▶ What you are asked to do
Write out again, exactly, the lines of the listing below from the first one through the one that contains "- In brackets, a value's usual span", and no other lines.

▶ Material for this exercise
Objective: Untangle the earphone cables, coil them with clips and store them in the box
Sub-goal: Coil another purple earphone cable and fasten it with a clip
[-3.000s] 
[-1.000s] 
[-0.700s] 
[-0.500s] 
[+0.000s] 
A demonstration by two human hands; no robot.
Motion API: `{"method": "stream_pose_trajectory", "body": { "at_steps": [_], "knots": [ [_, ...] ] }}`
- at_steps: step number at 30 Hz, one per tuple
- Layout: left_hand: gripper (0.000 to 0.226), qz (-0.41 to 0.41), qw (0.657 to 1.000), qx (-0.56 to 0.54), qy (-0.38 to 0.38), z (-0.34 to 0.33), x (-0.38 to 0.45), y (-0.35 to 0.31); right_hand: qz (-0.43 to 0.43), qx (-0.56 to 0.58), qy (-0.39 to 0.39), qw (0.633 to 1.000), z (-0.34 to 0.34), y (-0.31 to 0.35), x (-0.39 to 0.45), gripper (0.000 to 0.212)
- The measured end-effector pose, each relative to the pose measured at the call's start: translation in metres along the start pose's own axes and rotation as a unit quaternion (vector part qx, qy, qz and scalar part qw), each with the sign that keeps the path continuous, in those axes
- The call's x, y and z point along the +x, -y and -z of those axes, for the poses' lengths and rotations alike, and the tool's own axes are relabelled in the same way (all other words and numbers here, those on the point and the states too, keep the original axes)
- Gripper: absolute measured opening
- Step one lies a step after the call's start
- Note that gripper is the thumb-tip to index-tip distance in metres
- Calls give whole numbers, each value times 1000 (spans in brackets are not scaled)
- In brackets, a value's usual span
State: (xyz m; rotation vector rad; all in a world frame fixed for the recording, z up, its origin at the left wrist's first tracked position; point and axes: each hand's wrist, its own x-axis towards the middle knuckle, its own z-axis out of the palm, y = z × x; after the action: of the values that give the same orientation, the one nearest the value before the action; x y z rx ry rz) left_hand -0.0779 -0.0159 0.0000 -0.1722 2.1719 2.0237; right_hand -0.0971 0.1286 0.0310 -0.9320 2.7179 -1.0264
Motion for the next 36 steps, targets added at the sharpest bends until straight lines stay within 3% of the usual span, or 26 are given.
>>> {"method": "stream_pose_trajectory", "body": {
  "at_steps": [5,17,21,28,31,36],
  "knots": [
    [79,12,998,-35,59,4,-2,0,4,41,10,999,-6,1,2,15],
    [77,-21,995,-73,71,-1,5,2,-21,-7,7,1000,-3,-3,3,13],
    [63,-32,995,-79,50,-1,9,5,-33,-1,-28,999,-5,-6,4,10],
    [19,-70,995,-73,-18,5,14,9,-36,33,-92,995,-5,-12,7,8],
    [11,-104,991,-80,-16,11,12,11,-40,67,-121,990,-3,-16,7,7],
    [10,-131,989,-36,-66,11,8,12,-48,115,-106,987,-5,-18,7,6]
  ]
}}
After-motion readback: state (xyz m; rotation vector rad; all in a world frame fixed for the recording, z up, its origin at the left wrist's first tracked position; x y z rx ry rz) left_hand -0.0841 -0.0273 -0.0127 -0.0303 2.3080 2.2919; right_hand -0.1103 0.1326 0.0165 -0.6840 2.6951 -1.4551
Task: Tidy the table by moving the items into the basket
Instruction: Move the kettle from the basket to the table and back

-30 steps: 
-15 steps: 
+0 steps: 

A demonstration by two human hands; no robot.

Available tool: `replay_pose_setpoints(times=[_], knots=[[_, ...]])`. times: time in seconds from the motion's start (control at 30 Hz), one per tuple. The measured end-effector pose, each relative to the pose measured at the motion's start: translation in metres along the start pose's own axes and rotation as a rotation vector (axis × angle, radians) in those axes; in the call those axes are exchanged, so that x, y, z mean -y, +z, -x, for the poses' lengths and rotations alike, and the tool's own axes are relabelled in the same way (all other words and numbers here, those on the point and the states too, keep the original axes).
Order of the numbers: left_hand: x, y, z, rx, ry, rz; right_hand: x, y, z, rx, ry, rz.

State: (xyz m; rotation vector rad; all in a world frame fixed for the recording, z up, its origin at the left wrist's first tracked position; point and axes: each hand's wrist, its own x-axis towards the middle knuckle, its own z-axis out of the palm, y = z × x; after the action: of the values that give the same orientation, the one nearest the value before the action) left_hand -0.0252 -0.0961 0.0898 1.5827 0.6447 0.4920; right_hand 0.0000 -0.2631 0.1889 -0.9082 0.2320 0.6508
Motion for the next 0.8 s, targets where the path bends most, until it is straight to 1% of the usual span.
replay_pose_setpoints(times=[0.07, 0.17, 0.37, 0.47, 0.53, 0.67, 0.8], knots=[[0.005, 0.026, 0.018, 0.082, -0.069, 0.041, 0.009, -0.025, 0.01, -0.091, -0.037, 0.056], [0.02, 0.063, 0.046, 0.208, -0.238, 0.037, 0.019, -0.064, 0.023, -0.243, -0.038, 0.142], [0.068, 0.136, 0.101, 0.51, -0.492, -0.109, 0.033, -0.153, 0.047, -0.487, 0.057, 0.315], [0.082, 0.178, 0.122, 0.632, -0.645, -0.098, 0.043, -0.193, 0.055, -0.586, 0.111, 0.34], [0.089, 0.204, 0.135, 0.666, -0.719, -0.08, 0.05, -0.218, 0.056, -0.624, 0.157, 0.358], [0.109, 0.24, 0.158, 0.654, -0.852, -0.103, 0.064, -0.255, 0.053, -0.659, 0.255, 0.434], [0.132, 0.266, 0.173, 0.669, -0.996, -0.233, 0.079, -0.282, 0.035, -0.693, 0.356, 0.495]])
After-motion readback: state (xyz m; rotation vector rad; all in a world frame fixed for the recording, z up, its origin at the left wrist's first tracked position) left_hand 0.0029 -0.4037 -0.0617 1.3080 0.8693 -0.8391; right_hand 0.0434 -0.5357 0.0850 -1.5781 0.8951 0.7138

▶ Finished exercise
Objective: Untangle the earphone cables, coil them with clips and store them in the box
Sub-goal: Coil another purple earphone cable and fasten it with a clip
[-3.000s] 
[-1.000s] 
[-0.700s] 
[-0.500s] 
[+0.000s] 
A demonstration by two human hands; no robot.
Motion API: `{"method": "stream_pose_trajectory", "body": { "at_steps": [_], "knots": [ [_, ...] ] }}`
- at_steps: step number at 30 Hz, one per tuple
- Layout: left_hand: gripper (0.000 to 0.226), qz (-0.41 to 0.41), qw (0.657 to 1.000), qx (-0.56 to 0.54), qy (-0.38 to 0.38), z (-0.34 to 0.33), x (-0.38 to 0.45), y (-0.35 to 0.31); right_hand: qz (-0.43 to 0.43), qx (-0.56 to 0.58), qy (-0.39 to 0.39), qw (0.633 to 1.000), z (-0.34 to 0.34), y (-0.31 to 0.35), x (-0.39 to 0.45), gripper (0.000 to 0.212)
- The measured end-effector pose, each relative to the pose measured at the call's start: translation in metres along the start pose's own axes and rotation as a unit quaternion (vector part qx, qy, qz and scalar part qw), each with the sign that keeps the path continuous, in those axes
- The call's x, y and z point along the +x, -y and -z of those axes, for the poses' lengths and rotations alike, and the tool's own axes are relabelled in the same way (all other words and numbers here, those on the point and the states too, keep the original axes)
- Gripper: absolute measured opening
- Step one lies a step after the call's start
- Note that gripper is the thumb-tip to index-tip distance in metres
- Calls give whole numbers, each value times 1000 (spans in brackets are not scaled)
- In brackets, a value's usual span

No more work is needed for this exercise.